A. Adverse Possession First, Hu argues that Shellpoint is barred from proceeding with the foreclosure sale because she is the fee simple owner of the Property by adverse possession. Hu claims that she now owns the Property because Shellpoint failed to challenge her ownership claims within three years after her deed was recorded. The Court disagrees.
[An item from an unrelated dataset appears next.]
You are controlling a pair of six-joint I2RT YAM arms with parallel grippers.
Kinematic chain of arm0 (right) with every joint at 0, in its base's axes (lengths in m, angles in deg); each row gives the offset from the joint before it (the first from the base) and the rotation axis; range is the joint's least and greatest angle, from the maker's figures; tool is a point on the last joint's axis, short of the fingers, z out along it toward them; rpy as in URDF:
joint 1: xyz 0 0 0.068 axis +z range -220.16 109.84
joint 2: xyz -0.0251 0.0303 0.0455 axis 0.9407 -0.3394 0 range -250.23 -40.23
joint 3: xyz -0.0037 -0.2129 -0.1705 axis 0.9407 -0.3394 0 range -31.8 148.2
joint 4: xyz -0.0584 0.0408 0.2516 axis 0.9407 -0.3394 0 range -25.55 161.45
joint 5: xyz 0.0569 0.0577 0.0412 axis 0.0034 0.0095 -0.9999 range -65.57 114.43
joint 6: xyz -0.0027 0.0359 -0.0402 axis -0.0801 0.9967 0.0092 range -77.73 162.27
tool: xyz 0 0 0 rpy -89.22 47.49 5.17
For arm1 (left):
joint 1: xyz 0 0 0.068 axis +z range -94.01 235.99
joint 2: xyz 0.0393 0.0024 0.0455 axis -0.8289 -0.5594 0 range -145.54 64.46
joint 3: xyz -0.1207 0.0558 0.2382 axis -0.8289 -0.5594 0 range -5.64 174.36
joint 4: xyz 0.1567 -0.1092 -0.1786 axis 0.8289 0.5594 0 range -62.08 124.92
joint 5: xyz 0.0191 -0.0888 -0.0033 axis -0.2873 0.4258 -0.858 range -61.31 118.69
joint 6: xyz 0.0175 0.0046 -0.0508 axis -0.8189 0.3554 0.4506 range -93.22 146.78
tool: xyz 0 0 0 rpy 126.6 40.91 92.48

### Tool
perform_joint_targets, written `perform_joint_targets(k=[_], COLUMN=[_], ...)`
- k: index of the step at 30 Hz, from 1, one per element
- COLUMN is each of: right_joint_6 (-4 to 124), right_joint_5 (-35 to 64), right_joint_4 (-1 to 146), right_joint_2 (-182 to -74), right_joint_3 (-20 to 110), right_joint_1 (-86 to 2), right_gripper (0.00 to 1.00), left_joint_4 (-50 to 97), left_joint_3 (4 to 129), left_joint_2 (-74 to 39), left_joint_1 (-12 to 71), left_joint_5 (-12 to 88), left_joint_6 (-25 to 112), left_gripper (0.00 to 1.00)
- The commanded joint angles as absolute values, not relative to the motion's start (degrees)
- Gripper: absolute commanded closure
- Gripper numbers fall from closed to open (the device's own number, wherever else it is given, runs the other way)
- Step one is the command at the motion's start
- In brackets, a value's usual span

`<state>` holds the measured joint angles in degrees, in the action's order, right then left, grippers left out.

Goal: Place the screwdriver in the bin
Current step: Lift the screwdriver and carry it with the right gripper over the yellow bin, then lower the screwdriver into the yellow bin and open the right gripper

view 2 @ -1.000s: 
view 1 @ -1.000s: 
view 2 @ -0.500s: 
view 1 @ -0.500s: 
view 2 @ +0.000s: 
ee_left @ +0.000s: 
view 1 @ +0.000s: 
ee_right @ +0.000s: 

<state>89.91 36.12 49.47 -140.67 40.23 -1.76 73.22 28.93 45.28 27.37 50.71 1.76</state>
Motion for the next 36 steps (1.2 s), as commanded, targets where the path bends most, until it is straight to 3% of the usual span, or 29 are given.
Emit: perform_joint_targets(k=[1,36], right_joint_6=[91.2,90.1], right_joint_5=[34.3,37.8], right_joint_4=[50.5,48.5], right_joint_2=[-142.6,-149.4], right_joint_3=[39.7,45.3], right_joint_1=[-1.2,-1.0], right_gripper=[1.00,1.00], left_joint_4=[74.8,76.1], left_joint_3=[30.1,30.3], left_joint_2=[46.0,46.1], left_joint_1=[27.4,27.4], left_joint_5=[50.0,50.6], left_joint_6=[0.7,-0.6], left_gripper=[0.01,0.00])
It is well established that, under the doctrine of adverse possession, the statute of limitations does not run against the mortgagee out of possession and in favor of an adverse claimant until the mortgagee acquires title to land at the foreclosure sale. Warnecke v. Broad, 161 S.W.2d 453 (1942); 30 TEX. JUR. 3D § 77 (1995); 2 TEX. JUR. 3D § 6 (1995). This is the case because the mortgage holder has no right to eject the

adverse possessor until it actually acquires title. Wilson v. Beck, 286 S.W. 315, 322 (Tex. App.—Dallas 1926, writ ref'd); 5 Fred A. Lange & Aloysius A. Leopold, Texas Practice: Land Titles and Examination § 986 (2d ed. 1992). This applies regardless of whether the adverse possessor was on the land at the time the mortgage was given. Hume v. Le Compte, 142 S.W. 934, 936 (Tex. App.—San Antonio 1911, writ ref'd). In this case,

since it is undisputed that Shellpoint never completed the sale and took title to the Property, Hu cannot be in adverse possession of it and this claim fails as a matter of law. Id. B. Statute of Limitation and Laches Next, Hu argues that Shellpoint’s right to foreclose is barred by limitations and laches. Hu asserts that the statute of limitations on Shellpoint’s right to foreclose began running on February 5, 2016 when Hu purchased the property and filed the deed with the

Harris County Record Office. Hu argues that at this time “an incurable and continuous default occurred [and] an acceleration of the note is mandatory, not an option.” (Dkt. 57 at para. 11) Hu argues that since Shellpoint did not attempt to foreclose on the Property until over four years after the “incurable and continuous default,” it is barred from doing so now under the applicable statute of limitations. The Court finds this argument

unmeritorious. In support of her arguments, Hu cites no case law or provision in the Texas Property Code that requires a lender to accelerate a loan under any circumstances, let alone when the borrower is still making payments. Likewise, Hu cites no authority for her assertion that Li’s default was “incurable and continuous.” (Dkt.